NAAG is a bipartisan forum for all state and territory
AGs,
or at least it’s supposed to be. But we reported in July on the legitimate concerns expressed by eight GOP state AGs, led by Kentucky’s
Daniel Cameron,
about the way NAAG itself is benefiting from tort settlements. The AGs worried that NAAG is becoming a litigation machine in its own right, with an agenda more in tune with the tort bar than with the states AGs represent.
The Republicans in Colorado will discuss how to press the issue with their Democratic colleagues. This will include debating a draft letter that Mr. Cameron and Utah Attorney General
Sean Reyes
have put together to send to Iowa AG
Tom Miller,
the current NAAG president and a Democrat.
“NAAG boasts more than $280 million in total assets. The association’s annual operating budget is about $5.1 million,” says the draft letter. “While NAAG should continue to maintain a reasonable operating budget to meet its mission, we do not understand how that mission requires that NAAG retain over $280 million in assets and the associated income from those assets.” The draft goes on to ask if “NAAG is willing to return the bulk of these assets to the States.”
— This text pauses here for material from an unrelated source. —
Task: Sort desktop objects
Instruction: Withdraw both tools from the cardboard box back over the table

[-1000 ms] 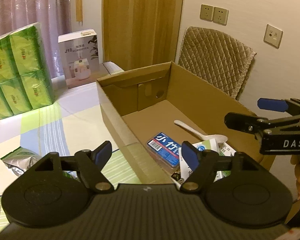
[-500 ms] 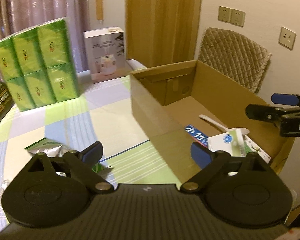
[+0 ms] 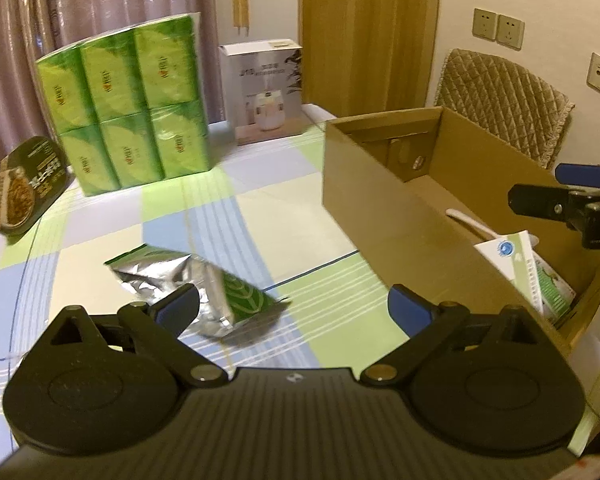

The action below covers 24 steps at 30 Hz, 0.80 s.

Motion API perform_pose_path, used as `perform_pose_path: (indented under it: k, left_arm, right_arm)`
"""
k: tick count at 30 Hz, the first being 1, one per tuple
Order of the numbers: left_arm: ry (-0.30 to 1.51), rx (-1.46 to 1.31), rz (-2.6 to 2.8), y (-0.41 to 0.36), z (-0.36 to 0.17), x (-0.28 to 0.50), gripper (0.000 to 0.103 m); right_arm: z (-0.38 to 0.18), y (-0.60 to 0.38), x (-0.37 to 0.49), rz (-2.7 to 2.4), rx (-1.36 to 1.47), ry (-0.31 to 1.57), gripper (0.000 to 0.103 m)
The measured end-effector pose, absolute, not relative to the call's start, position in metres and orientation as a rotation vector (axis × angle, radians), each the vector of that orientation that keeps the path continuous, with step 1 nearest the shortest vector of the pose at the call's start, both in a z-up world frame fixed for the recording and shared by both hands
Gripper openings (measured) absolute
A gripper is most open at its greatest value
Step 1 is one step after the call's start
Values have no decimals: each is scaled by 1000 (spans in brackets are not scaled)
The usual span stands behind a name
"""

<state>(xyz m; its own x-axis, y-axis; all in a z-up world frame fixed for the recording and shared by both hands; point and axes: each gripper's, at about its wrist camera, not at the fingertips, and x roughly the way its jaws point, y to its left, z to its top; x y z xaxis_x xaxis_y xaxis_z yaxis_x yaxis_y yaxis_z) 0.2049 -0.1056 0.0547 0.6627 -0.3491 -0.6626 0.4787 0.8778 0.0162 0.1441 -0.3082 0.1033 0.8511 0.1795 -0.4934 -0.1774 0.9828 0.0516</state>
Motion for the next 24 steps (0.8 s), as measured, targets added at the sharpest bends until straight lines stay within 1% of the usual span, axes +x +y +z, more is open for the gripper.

This is about accountability as much as the money. Most of NAAG’s windfall comes from lawsuits brought by the states but the money isn’t subject to state political oversight or legislative approval. No one elected the NAAG officials who invest the money or decide to pass it out in loans or grants, or to finance new litigation against business.
For a flavor of NAAG’s priorities, here’s how its website lists its agenda for its Eastern Region meeting in Portland, Maine, on Sept. 7-8: “topics will include a look at sea-level rise and preparedness and the impact of climate change on ecosystems and particular industries; a review of current solar and wind power developments and related opportunities, challenges, and promising practices; how social equity should factor in attorney general offices’ leadership and advocacy on optimizing climate resilience,” and more.
Too many Republican AGs have been napping while NAAG became essentially a business partner with the plaintiffs bar on behalf of progressive causes. Tort firms and NAAG work together with certain state AGs on litigation themes and targets. The firms get their usual contingency fee, and NAAG gets a cut. This looks like a political racket.
Republican AGs have a chance to blow the whistle on all this, and if that doesn’t work they can leave and stop lending their credibility to a partisan litigation shop. The first test will be what happens to that $280 million.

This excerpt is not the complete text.